Check The Scale Every Day If You’re Serious About Losing Weight

People who are trying to lose weight usually check the scale once in a while to determine their progress. But a new study of 40 people trying to lose weight finds that weight loss is related to the frequency of stepping on the scale. Researchers in Finland were careful to say there is no cause and effect relationship involved. But they observed nevertheless that study participants who weighed themselves more often – at least once a week or even daily -- tended to lose the most weight. The researchers advised dieters: “If you weigh yourself only once a week, do it on Wednesday because that will give you the most accurate reading."

Review Of Studies Finds That Fructose – Not Salt – Is Guilty Party In Hypertension

U.S. scientists who analyzed published scientific studies found that added sugar in processed foods – and not sodium content – may be the real culprit in the global increase in cardiovascular disease, the primary cause of premature death. The benefits of restricting salt content in the diet “are debatable”, the authors say. On the other hand, persuasive evidence from basic science, population studies, and clinical trials “implicates sugars, and particularly the monosaccharide fructose” – used in high fructose corn syrup – “as playing a major role in the development of hypertension [high blood pressure]”. The authors stressed that naturally-occurring sugars found in fruit and vegetables are not harmful to health.

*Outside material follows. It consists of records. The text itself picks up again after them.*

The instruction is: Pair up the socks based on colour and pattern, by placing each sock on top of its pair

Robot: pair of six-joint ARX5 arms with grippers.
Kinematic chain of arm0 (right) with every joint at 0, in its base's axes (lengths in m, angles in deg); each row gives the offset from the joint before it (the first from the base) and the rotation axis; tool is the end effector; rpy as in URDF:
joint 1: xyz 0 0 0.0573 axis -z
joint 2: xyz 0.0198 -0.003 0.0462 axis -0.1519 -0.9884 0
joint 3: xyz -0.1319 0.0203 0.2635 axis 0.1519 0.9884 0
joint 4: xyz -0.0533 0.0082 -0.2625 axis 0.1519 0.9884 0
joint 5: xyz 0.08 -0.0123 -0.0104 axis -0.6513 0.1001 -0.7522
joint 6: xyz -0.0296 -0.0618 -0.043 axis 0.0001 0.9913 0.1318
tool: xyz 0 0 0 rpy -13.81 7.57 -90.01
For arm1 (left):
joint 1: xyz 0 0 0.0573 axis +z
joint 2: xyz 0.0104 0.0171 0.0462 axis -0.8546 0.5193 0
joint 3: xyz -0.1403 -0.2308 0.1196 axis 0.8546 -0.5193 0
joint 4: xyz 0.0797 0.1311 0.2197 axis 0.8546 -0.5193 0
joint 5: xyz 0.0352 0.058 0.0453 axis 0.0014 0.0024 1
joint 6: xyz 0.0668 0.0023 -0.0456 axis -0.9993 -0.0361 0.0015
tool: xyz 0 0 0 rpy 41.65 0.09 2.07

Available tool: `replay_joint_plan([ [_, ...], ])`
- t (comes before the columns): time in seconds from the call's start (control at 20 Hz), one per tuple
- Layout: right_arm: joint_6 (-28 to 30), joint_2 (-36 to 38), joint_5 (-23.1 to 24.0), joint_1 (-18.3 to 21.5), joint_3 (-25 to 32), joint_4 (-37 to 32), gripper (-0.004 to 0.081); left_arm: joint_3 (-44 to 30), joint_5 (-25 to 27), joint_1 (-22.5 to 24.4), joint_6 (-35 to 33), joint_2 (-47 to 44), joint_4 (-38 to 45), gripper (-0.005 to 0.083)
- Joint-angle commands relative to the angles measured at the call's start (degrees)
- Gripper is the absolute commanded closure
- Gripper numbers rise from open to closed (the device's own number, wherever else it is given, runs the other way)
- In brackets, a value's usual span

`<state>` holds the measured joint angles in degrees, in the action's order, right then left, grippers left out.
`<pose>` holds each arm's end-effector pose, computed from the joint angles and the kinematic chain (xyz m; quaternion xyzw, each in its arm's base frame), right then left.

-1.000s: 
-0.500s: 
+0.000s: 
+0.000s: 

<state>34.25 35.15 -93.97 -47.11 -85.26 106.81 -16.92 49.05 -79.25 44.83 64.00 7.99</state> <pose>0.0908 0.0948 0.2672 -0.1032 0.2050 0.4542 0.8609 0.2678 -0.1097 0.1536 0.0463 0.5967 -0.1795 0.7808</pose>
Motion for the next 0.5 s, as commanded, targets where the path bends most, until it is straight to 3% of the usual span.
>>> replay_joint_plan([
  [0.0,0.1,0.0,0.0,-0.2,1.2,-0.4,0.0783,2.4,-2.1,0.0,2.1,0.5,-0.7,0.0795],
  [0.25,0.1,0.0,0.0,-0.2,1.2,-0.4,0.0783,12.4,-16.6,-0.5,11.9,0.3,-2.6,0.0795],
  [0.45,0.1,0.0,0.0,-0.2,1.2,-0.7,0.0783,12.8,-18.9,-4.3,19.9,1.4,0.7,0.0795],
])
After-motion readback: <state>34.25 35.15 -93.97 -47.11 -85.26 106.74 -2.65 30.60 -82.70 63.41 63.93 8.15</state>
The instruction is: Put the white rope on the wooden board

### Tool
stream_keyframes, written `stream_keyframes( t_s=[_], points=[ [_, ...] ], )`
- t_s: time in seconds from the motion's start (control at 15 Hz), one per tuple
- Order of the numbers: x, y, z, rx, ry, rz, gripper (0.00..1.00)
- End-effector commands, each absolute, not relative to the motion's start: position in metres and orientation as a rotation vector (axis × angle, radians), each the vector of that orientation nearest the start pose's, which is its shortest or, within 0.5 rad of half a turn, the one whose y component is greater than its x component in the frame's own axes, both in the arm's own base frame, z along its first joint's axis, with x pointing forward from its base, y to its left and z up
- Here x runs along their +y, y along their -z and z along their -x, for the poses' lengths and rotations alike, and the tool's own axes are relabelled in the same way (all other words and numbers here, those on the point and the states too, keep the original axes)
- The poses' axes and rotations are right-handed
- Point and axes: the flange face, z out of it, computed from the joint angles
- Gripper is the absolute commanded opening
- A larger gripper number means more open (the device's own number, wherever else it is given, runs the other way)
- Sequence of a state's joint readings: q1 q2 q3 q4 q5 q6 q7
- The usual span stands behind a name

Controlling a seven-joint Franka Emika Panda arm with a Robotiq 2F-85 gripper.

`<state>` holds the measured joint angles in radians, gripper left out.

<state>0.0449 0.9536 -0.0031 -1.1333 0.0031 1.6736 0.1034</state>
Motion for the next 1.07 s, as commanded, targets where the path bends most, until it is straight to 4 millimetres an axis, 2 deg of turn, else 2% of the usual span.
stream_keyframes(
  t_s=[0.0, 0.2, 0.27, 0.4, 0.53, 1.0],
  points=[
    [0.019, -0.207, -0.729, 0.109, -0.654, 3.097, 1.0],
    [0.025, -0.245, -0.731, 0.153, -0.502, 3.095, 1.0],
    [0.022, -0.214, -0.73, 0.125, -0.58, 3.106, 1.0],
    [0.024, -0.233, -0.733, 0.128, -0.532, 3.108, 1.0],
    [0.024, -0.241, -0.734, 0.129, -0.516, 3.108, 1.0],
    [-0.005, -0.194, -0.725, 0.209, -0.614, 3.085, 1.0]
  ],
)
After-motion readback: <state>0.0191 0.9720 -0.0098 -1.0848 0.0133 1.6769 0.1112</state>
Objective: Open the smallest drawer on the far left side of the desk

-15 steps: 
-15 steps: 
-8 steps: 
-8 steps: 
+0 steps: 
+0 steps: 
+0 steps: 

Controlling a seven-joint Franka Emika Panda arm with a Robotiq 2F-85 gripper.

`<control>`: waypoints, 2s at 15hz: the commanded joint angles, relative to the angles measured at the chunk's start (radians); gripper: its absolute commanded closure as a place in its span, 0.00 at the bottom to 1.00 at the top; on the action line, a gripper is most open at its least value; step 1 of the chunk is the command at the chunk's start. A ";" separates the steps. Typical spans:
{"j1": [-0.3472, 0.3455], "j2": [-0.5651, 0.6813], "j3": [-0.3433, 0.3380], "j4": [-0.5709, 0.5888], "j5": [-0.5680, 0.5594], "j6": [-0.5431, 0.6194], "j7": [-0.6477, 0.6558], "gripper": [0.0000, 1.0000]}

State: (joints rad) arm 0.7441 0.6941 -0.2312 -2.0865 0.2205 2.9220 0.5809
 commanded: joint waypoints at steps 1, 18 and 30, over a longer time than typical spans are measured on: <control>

Potato Extract-Based Dietary Supplement Could Someday Solve Obesity Problem

A Canadian study in mice found that potato extract can prevent weight gain from a diet high in fat and refined carbohydrates. For the study, the researchers fed the mice an obesity-inducing diet for 10 weeks. Mice in the control group went from 25 grams to 41 grams. But those fed the potato extract – roughly equivalent to eating 30 potatoes – gained only seven grams. The reason for the difference is the high concentration of polyphenols, a beneficial chemical component of fruits and vegetable. The investigators don’t advise eating 30 potatoes a day, of course, but instead envisage creating a potato extract dietary supplement or kitchen cooking ingredient.